How To Select the Optimum Touchscreen Technology For Your Organization

The use of touchscreen technology is booming in this day and age, and for good reason. Companies across a broad spectrum of industries have successfully harnessed the power of touch for a wide variety of implementations after having realized the value touchscreens could bring to employees and customers alike. Touchscreens can allow for better customer service, thus producing an influx in sales, as well as provide a surge in productivity by employees controlling an industrial process.

If you are considering implementing touchscreens within your company, you must first determine the differences between the two types, resistive and capacitive. Due to the manner and conditions in which the touchscreen will be utilized, you will want to identify which form of the device will better suit your needs. So how do resistive and capacitive touchscreens differ?

Resistive Touchscreen 

The resistive touchscreen is the prevalent form of touchscreen, and, as the name indicates, it relies on resistance to work. It is constructed using two clear layers, such as glass or acrylic substrate, separated by a thin gap. The inside of these two layers are coated in a conductive material, so when the two layers are pressed together, a voltage is passed between them, which produces an accurate measure of where the touch was made on the screen.
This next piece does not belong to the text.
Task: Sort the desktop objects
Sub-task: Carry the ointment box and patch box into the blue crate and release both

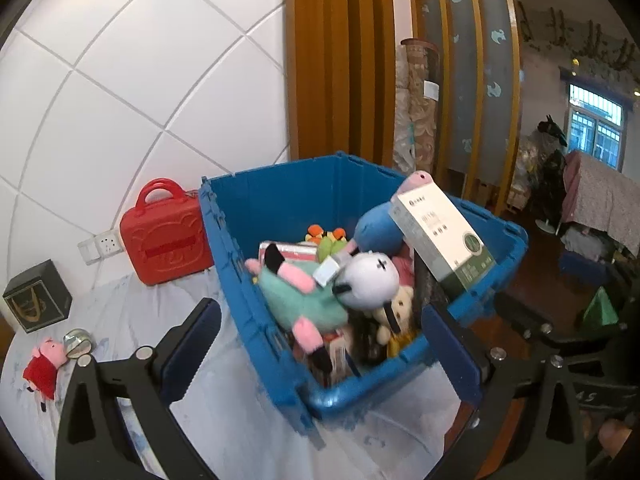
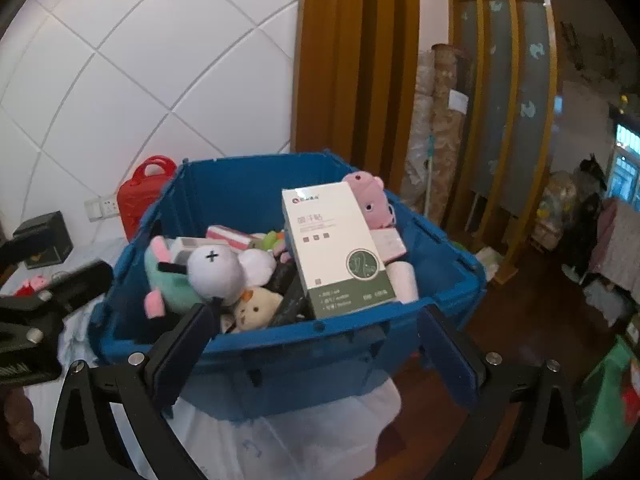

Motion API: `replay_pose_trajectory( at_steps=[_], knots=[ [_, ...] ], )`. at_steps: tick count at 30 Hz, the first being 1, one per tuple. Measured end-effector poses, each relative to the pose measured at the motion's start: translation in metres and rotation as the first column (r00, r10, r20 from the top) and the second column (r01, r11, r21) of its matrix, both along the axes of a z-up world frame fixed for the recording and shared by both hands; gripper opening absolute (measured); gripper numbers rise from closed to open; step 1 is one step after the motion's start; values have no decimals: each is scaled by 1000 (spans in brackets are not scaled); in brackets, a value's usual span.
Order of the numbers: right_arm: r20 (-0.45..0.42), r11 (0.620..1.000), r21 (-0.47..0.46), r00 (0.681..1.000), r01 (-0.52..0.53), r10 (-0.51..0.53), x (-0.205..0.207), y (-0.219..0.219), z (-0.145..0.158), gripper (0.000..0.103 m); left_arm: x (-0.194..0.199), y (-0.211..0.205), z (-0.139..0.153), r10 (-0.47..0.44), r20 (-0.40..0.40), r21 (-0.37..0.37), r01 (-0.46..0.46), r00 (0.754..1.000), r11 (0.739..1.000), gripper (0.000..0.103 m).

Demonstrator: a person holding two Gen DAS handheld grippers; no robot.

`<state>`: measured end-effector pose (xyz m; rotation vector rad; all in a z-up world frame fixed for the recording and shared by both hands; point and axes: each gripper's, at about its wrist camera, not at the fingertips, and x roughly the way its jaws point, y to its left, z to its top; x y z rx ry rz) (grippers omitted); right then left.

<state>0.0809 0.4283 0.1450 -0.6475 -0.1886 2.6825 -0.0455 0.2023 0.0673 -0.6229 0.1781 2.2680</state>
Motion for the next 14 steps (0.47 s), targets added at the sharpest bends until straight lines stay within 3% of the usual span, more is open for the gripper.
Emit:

Resistive touch screen pic- Matching


Capacitive Touchscreen

Surprisingly, capacitive touchscreens were developed prior to the resistive touchscreen. A capacitive touchscreen consists of two spaced layers as well, also coated with a conductor.  Voltage is applied to the corners of a capacitive touchscreen and distributed by a pattern of electrodes located around the touchscreen’s perimeter, which creates a uniform electric field across the conductive surface.  When a conductive object, such as a finger, makes contact with the screen, a small amount of current is drawn from the surface changing the capacitance and allowing for the touch to be registered in that precise location.

So why is it important to know the difference between resistive and capacitive touchscreens? Well, it is due to the fact that the differences in how they work create variances in how they perform and in what manner they must be used in order to work properly. Depending on the differing situations and environments where the touchscreen will operate, one type may be the better option over the other.

So let’s reflect on the distinction between resistive as well as capacitive touchscreens in order to uncover which of the two types may ultimately be the most advantageous for you and your business.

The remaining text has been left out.